In public Trevathan has been vague regarding the reasons for his leaving Baylor, but in an interview with Inside Higher Ed Trevathan spoke in very general terms regarding his views of diversity within universities, and stated "Although much progress has been made within U.S. universities, pockets of institutional racism and xenophobia persist. Those of us in the majority must be willing to change our policies and structures in order to treat those in the minority with equality, dignity and respect." Trevathan went on to state that "Christian institutions resistant to diversity sometimes cite their devotion to traditions, or 'religious freedom' as justification for overt discrimination against an entire segment of the population.
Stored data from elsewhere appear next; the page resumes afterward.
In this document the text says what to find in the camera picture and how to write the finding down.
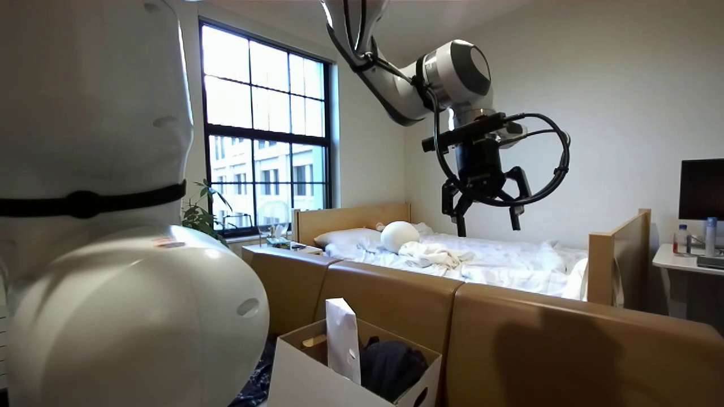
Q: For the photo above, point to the black computer monitor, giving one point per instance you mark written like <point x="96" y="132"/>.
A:
<point x="702" y="188"/>

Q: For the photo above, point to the blue patterned cloth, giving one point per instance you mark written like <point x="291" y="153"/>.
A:
<point x="257" y="388"/>

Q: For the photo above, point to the black framed window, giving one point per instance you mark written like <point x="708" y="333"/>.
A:
<point x="263" y="127"/>

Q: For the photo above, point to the round white cushion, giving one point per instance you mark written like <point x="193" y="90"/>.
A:
<point x="399" y="236"/>

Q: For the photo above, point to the green potted plant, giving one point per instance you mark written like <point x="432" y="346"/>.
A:
<point x="201" y="215"/>

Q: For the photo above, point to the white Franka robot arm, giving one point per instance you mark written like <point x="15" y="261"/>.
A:
<point x="115" y="318"/>

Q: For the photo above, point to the small clear water bottle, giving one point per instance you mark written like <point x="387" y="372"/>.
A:
<point x="683" y="241"/>

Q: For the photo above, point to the white rumpled bedding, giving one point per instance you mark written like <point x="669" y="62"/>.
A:
<point x="490" y="263"/>

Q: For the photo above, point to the black cloth garment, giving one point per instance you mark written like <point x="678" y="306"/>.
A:
<point x="392" y="369"/>

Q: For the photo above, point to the wooden bed frame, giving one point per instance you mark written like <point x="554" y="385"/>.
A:
<point x="342" y="217"/>

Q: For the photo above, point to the white cardboard box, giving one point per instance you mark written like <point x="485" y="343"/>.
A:
<point x="301" y="376"/>

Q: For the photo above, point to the tall blue-tinted bottle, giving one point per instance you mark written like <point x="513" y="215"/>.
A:
<point x="711" y="239"/>

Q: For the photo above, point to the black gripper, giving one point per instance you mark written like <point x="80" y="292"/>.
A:
<point x="481" y="165"/>

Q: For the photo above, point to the white desk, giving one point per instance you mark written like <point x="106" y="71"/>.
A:
<point x="680" y="263"/>

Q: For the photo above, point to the clear glass on sill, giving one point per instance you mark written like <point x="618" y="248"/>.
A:
<point x="278" y="234"/>

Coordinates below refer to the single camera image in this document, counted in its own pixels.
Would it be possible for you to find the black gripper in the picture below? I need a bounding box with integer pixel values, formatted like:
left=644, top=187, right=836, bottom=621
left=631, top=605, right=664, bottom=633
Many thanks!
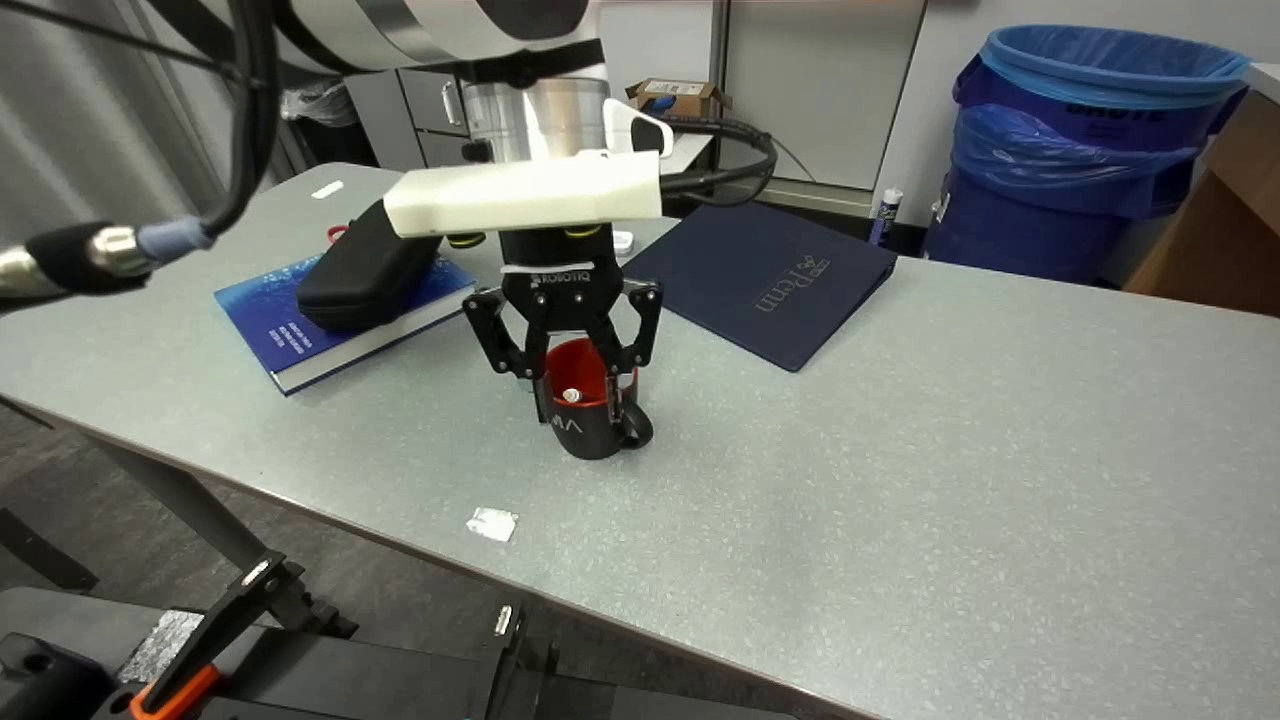
left=459, top=221, right=667, bottom=410

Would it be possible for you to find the black mug red inside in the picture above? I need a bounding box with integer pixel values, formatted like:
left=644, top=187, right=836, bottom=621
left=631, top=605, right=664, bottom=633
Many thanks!
left=535, top=337, right=654, bottom=466

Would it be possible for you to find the navy blue folder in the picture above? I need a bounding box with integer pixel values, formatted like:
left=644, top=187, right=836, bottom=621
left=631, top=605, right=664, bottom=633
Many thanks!
left=620, top=194, right=901, bottom=378

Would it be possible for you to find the white paper label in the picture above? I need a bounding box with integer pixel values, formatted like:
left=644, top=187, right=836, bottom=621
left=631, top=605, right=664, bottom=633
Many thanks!
left=464, top=505, right=521, bottom=547

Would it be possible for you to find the white low table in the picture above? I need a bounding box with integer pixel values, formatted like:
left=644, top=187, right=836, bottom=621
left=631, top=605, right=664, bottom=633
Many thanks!
left=652, top=120, right=724, bottom=181

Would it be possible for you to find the open cardboard box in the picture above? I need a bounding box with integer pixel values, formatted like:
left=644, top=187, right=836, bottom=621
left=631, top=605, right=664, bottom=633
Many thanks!
left=625, top=76, right=729, bottom=132

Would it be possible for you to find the blue hardcover book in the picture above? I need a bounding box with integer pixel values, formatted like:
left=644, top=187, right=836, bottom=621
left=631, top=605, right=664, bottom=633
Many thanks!
left=211, top=254, right=484, bottom=399

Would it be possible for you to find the bin with clear bag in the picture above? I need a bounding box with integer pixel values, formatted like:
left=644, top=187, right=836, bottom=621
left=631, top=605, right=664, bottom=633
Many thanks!
left=273, top=76, right=380, bottom=171

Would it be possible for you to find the small clear bottle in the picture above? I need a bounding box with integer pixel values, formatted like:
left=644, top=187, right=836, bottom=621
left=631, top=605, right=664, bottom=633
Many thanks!
left=867, top=183, right=907, bottom=254

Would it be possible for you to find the black equipment base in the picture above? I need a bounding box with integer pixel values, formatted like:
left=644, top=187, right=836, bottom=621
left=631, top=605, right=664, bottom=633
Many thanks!
left=0, top=584, right=804, bottom=720

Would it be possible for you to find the blue plastic trash bin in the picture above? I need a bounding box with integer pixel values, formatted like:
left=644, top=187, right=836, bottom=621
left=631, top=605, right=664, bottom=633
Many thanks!
left=923, top=170, right=1144, bottom=289

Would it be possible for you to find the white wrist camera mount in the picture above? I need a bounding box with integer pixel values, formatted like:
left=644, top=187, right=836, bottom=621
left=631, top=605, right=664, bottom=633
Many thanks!
left=380, top=148, right=667, bottom=245

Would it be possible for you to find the thin black cable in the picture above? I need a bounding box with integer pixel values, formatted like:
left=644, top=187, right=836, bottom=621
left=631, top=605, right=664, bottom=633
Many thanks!
left=654, top=115, right=784, bottom=209

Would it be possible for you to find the black hose with silver connector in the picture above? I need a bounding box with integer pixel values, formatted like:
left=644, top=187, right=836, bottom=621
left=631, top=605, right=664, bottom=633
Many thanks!
left=0, top=0, right=293, bottom=313

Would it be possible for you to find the clamp with orange handle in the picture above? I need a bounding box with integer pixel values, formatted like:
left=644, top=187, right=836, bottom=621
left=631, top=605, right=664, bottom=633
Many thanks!
left=124, top=554, right=361, bottom=720

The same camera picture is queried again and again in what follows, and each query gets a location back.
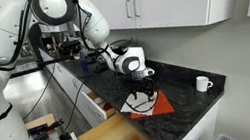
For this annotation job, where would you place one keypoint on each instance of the small open wooden drawer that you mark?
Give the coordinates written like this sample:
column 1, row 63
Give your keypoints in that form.
column 95, row 106

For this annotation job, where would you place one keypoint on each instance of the black silver coffee machine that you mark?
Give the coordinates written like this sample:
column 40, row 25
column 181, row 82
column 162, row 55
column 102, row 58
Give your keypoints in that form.
column 69, row 46

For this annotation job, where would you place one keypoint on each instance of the white mug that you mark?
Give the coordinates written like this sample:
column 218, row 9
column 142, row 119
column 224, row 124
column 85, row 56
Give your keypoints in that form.
column 202, row 84

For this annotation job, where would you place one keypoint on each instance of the white paper napkin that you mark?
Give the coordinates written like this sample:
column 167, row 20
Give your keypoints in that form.
column 129, row 105

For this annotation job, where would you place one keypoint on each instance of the wooden board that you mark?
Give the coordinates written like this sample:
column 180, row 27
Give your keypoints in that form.
column 40, row 120

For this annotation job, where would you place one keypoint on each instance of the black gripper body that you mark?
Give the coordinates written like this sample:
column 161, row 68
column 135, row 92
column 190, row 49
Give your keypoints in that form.
column 141, row 84

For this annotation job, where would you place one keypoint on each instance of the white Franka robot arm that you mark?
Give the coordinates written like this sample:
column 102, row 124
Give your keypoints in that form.
column 1, row 76

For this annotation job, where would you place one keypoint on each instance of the black orange clamp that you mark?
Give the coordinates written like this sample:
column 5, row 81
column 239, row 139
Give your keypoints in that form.
column 45, row 130

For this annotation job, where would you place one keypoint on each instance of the white base cabinet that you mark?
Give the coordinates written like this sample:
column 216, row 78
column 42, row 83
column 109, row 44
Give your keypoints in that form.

It is often easy for leaders of these institutions to bend to the pressured calls for 'no change'. As a matter of conscience, and in order to enhance academic excellence, I choose to distance myself from policies of exclusion and discrimination."

==Professional activities==
He has served as a counselor of the Professors of Child Neurology, and has served on the editorial boards of major journals such as Neurology, Disability and Health Journal, and Journal of Developmental Origins of Health and Disease.

Trevathan is an active clinical investigator and serves as the principal investigator for several clinical trials of treatments for epilepsy. More recently his research has focused on child health and childhood neurological disorders in developing countries, and major public health threats related to the developing brain. He is a frequent lecturer at national and international meetings in child health, pediatrics, and child neurology.